# ML Pipelines

In this series of exercices, you will learn how a build robust a ML pipeline using [Sklearn Pipeline](https://scikit-learn.org/stable/modules/generated/sklearn.pipeline.Pipeline.html).

Also an important part of a ML pipeline is the pre-processing part. For this, you will learn how to master 
Sklearn encoders and tranformers as part of the [Preprocessing Sklearn module](https://scikit-learn.org/stable/modules/classes.html#module-sklearn.preprocessing)


In [None]:
%load_ext autoreload
%autoreload 2

In [None]:
import warnings
warnings.filterwarnings('ignore')

## Preprocessing Data

1. [Scaling with StandardScaler](#exo1)
2. [Encoding Categorical Features](#exo2)
3. [Dealing with missing data](#exo3)
4. [Custom Transformers and Encoders](#exo4)

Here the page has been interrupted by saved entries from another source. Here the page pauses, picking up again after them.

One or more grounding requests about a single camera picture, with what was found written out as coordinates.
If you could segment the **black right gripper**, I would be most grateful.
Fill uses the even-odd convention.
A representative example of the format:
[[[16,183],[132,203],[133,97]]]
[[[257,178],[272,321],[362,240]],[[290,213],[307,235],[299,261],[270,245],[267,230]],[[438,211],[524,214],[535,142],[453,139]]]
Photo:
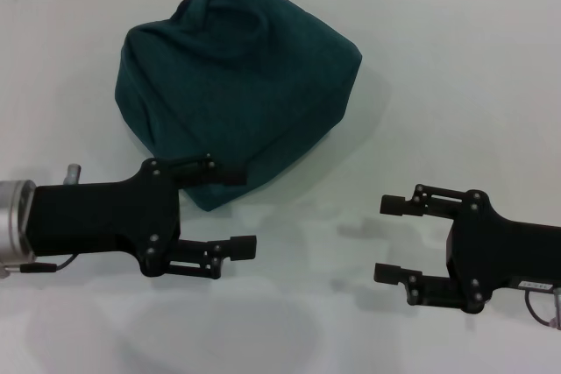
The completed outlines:
[[[448,277],[377,263],[373,280],[403,284],[410,306],[480,313],[501,288],[552,293],[560,286],[560,228],[499,215],[482,191],[415,186],[410,199],[384,194],[382,215],[453,219],[446,242]]]

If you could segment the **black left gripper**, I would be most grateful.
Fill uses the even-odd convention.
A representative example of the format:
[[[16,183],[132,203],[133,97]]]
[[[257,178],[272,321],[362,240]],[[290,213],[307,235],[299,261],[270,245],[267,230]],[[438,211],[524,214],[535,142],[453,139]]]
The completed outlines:
[[[135,257],[147,277],[219,279],[225,259],[255,259],[257,237],[178,240],[166,251],[179,232],[177,186],[246,181],[245,169],[224,166],[209,154],[148,159],[127,180],[37,187],[25,233],[38,257],[121,251]]]

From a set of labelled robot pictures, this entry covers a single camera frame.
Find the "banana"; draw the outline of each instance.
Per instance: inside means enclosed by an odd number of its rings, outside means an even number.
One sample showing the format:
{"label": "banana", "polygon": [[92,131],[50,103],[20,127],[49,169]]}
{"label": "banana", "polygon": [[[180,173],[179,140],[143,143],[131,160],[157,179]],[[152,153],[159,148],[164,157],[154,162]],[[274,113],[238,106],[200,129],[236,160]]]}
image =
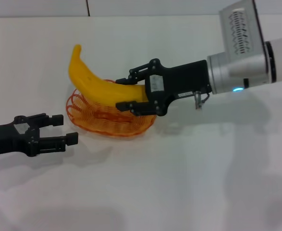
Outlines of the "banana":
{"label": "banana", "polygon": [[72,83],[87,99],[112,107],[120,102],[148,102],[144,85],[121,85],[102,80],[82,62],[80,53],[81,45],[75,45],[68,72]]}

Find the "white wall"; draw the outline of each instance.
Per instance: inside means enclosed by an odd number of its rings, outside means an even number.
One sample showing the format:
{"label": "white wall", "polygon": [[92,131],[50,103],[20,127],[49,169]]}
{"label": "white wall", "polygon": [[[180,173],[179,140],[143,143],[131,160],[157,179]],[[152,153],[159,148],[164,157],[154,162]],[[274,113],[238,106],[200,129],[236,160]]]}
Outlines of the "white wall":
{"label": "white wall", "polygon": [[0,0],[0,17],[87,16],[86,0]]}
{"label": "white wall", "polygon": [[[238,0],[89,0],[91,16],[217,14]],[[260,13],[282,13],[282,0],[256,0]]]}

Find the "blue led light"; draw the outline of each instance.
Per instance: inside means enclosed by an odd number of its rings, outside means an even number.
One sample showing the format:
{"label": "blue led light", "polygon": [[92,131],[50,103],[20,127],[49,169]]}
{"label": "blue led light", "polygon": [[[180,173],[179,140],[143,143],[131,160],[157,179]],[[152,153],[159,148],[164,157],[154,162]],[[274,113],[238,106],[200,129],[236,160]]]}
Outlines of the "blue led light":
{"label": "blue led light", "polygon": [[242,91],[244,88],[235,88],[234,90],[233,90],[233,92],[236,92],[236,91]]}

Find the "yellow banana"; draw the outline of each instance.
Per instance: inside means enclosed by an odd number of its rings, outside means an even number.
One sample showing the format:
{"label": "yellow banana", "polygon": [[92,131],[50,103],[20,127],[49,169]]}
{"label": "yellow banana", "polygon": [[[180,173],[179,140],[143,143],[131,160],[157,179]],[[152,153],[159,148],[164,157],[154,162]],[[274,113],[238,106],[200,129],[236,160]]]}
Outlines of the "yellow banana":
{"label": "yellow banana", "polygon": [[69,65],[69,76],[75,87],[88,99],[115,107],[120,102],[147,102],[144,85],[121,85],[94,75],[80,59],[81,46],[75,45]]}

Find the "wire basket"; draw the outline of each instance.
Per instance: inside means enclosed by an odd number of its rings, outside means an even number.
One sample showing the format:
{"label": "wire basket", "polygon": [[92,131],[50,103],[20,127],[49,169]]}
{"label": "wire basket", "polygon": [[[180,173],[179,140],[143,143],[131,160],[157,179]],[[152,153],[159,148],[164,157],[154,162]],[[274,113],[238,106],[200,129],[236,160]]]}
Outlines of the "wire basket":
{"label": "wire basket", "polygon": [[66,112],[74,125],[112,137],[140,135],[150,128],[156,119],[156,115],[135,116],[130,112],[120,112],[116,107],[93,102],[86,99],[77,89],[67,100]]}

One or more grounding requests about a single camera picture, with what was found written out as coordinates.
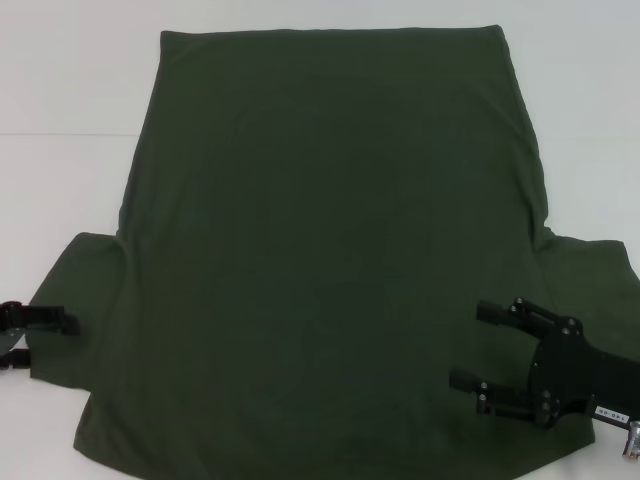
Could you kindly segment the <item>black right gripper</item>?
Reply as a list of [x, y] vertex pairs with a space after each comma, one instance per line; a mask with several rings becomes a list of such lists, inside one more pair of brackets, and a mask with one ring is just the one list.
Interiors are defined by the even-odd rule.
[[529, 392], [466, 370], [449, 372], [450, 388], [476, 396], [478, 414], [535, 418], [545, 429], [569, 414], [626, 430], [639, 419], [639, 363], [595, 348], [586, 340], [580, 321], [556, 321], [555, 314], [521, 297], [508, 307], [480, 301], [476, 319], [540, 340], [529, 373]]

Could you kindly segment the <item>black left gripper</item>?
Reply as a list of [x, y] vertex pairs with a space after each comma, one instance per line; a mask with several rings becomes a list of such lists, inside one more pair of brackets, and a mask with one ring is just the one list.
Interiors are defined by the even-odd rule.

### 1. Scaling with StandardScaler <a id='exo1'/>

Standardize features by removing the mean and scaling to unit variance is a common pre-processing step we apply to help many machine learning algorithms behave more efficiently.

[Sklearn StandardScaler](https://scikit-learn.org/stable/modules/generated/sklearn.preprocessing.StandardScaler.html#sklearn.preprocessing.StandardScaler) can do the scaling transformation for you.
The standard score of a sample x is calculated as:

z = (x - u) / s

As you know, there are 2 main methods for any encoder/transformer. 
- `fit` which computes the mean and std to be used for later scaling.
- `tranform` which performs standardization by centering and scaling  

🎯 The goal of this exercice is to understand the concepts behind `fit()` and `transfom()` by re-implementing the standard scaler

#### Exercice
- Given the numpy arrays `data` and `test_data`, write a simple custom implementation of standard scaler. To test it, fit the scaler with `data` and tranform `test_data` with it.
- Compare your results with `StandardScaler`
- Make the custom implementation using a python class

In [None]:
import numpy as np
data = np.array([[1, 10], [2, -1], [0, 22], [3, 15]])
test_data = np.array([[2, 1], [5, 1], [3, 55], [3, 1]])

In [None]:
# Implement fit() and transform() functions here

def fit(X):
    """implement fit method"""
    

def transform(X, params):
    """implement transformation method"""

In [None]:
params = fit(data)
transformed_test_data = transform(test_data, params)
transformed_test_data

In [None]:
## Use Sklearn StandardScaler and compare results



In [None]:
## Custom Implementation with a Class 

class Scaler(object):
    def __init__(self):
        """define parameters useful for fit and transform"""
    
    def fit(self, X):

        
    def transform(self, X):
        


In [4]:
# Compare results here


### 2. Encoding Categorical Variables <a id='exo2'/>

Often features are not given as continuous values but categorical. However, machine learning algorithms only accept numerical data as inputs. That is why we need to make sure categorical variables are encoded before passed in ML estimators.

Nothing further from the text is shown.